§ **EXERCISE DIRECTIONS**
Every line from the top of the records through the one bearing "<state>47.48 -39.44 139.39" is to be reproduced exactly, and pictures are to be left out.

--- STORED DATA Enclosed Below ---

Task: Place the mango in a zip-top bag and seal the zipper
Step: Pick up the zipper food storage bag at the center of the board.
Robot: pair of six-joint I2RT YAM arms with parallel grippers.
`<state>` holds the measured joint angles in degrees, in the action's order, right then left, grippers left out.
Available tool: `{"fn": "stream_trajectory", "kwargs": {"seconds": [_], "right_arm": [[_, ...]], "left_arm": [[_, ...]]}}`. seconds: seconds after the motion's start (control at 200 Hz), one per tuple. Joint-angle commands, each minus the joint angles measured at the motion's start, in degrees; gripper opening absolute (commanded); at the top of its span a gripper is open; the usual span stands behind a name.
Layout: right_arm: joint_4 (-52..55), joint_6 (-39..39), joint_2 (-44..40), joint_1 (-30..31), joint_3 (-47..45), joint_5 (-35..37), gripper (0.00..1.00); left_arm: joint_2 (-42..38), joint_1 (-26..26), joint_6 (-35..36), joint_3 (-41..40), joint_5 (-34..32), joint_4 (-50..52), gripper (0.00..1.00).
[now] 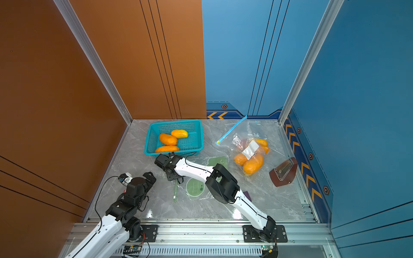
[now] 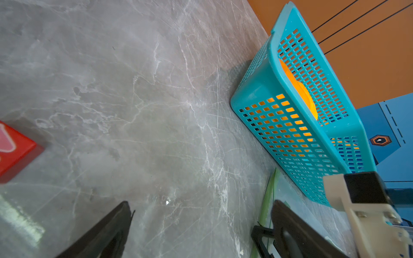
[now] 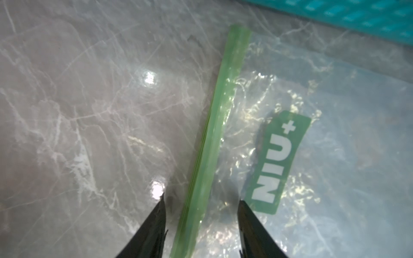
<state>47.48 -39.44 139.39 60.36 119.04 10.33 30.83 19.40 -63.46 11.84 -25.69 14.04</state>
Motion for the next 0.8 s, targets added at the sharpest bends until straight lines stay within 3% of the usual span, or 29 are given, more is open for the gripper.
{"fn": "stream_trajectory", "kwargs": {"seconds": [0.0,0.385,0.586,0.796], "right_arm": [[-0.86,-1.21,-1.04,-0.71,-4.08,-2.75,0.42],[-9.41,-3.4,-7.33,-4.23,-17.88,-8.54,0.0],[-18.67,-2.88,-13.12,-5.45,-25.79,-14.61,0.0],[-26.04,-0.83,-22.81,-7.13,-32.78,-20.76,0.0]], "left_arm": [[-0.35,-0.59,0.13,0.57,-1.45,0.64,0.99],[-0.51,-0.59,-0.02,0.65,-1.83,0.7,0.99],[0.62,-0.61,1.63,1.5,0.48,0.57,1.0],[4.54,-0.42,8.32,6.06,12.77,0.59,1.0]]}}
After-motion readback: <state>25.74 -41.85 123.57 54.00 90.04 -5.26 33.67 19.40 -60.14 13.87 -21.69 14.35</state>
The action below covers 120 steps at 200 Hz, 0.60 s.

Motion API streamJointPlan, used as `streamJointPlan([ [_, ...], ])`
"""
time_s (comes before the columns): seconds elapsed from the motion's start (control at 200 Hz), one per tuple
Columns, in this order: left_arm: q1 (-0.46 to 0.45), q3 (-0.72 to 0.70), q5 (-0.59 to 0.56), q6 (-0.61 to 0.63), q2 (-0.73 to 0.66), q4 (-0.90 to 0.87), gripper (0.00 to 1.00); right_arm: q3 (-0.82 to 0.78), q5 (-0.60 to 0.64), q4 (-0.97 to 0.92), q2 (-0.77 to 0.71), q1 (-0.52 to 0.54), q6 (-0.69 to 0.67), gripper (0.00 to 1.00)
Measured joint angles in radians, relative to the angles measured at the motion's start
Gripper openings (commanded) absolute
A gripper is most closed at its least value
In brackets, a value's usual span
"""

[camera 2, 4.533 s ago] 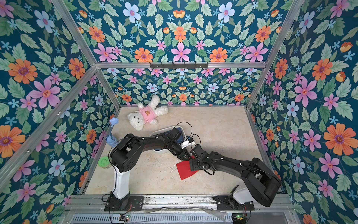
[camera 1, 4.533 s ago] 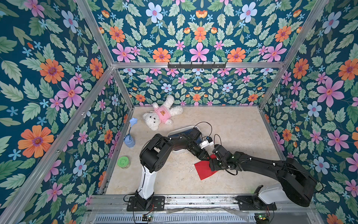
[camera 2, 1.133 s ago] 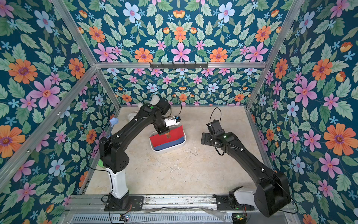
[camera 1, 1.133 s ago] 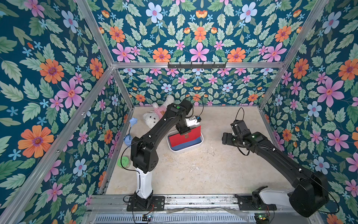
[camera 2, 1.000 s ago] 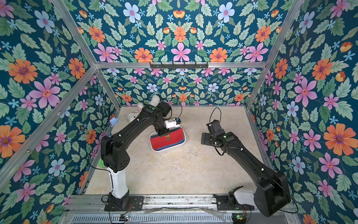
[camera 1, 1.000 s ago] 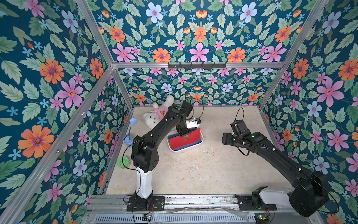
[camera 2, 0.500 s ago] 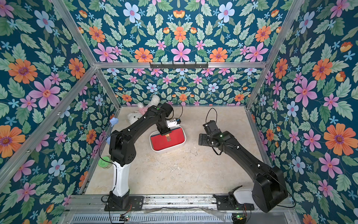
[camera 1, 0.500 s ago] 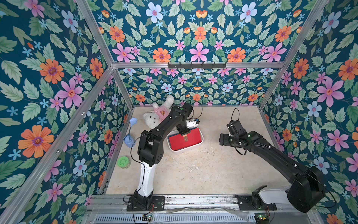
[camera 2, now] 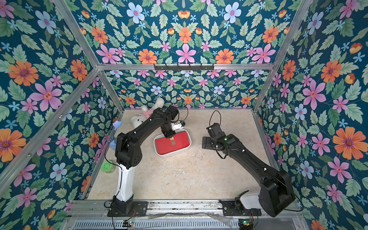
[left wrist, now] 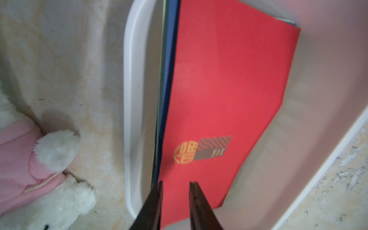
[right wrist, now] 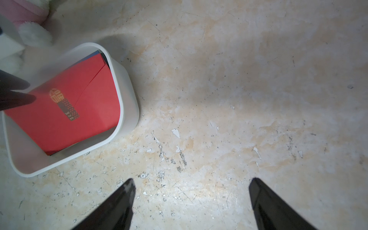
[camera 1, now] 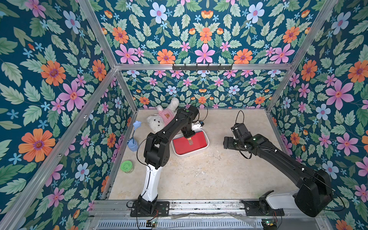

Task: Put the sealed envelopes into the storage box
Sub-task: Place the envelope in the storage box.

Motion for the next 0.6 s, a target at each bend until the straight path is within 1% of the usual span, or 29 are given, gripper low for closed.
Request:
streamJointPlan([
  [0.075,0.0,0.023,-0.007,-0.01,-0.008,-0.011,0.29,0.0,0.0,0.0,0.0,0.0,0.0,0.92],
  [0.25,0.0,0.051,-0.019,-0.042,-0.056,-0.025,0.29,0.0,0.0,0.002,0.0,0.0,0.004,0.92],
  [0.28,0.0,0.052,-0.02,-0.056,-0.065,-0.023,0.29,0.0,0.0,0.003,0.001,0.0,0.004,0.94],
  [0.325,0.0,0.048,-0.021,-0.074,-0.08,-0.013,0.3,0.001,0.0,0.009,0.003,0.0,0.006,0.99],
  [0.37,0.0,0.035,-0.021,-0.102,-0.101,0.007,0.31,0.005,0.002,0.013,0.008,0.0,0.008,0.99],
  [0.465,0.0,-0.024,-0.019,-0.19,-0.169,0.075,0.38,0.01,0.007,0.031,0.013,-0.015,0.008,0.99],
  [0.52,0.0,-0.079,-0.008,-0.259,-0.223,0.134,0.38,0.005,-0.01,0.056,0.01,-0.044,0.008,0.99],
  [0.6,0.0,-0.181,0.006,-0.385,-0.309,0.242,0.4,-0.02,-0.053,0.108,0.001,-0.089,0.013,0.93],
])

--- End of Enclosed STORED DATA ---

§ **ANSWER BELOW**
Task: Place the mango in a zip-top bag and seal the zipper
Step: Pick up the zipper food storage bag at the center of the board.
Robot: pair of six-joint I2RT YAM arms with parallel grippers.
`<state>` holds the measured joint angles in degrees, in the action's order, right then left, grippers left out.
Available tool: `{"fn": "stream_trajectory", "kwargs": {"seconds": [_], "right_arm": [[_, ...]], "left_arm": [[_, ...]]}}`. seconds: seconds after the motion's start (control at 200 Hz), one per tuple. Joint-angle commands, each minus the joint angles measured at the motion's start, in degrees; gripper opening absolute (commanded); at the top of its span a gripper is open; the usual span stands behind a name.
Layout: right_arm: joint_4 (-52..55), joint_6 (-39..39), joint_2 (-44..40), joint_1 (-30..31), joint_3 (-47..45), joint_5 (-35..37), gripper (0.00..1.00); left_arm: joint_2 (-42..38), joint_1 (-26..26), joint_6 (-35..36), joint_3 (-41..40), joint_5 (-34..32), joint_4 (-50..52), gripper (0.00..1.00).
[now] 
[now] 
[now] 
<state>47.48 -39.44 139.39 60.36 119.04 10.33 30.83 19.40 -63.46 11.84 -25.69 14.04</state>

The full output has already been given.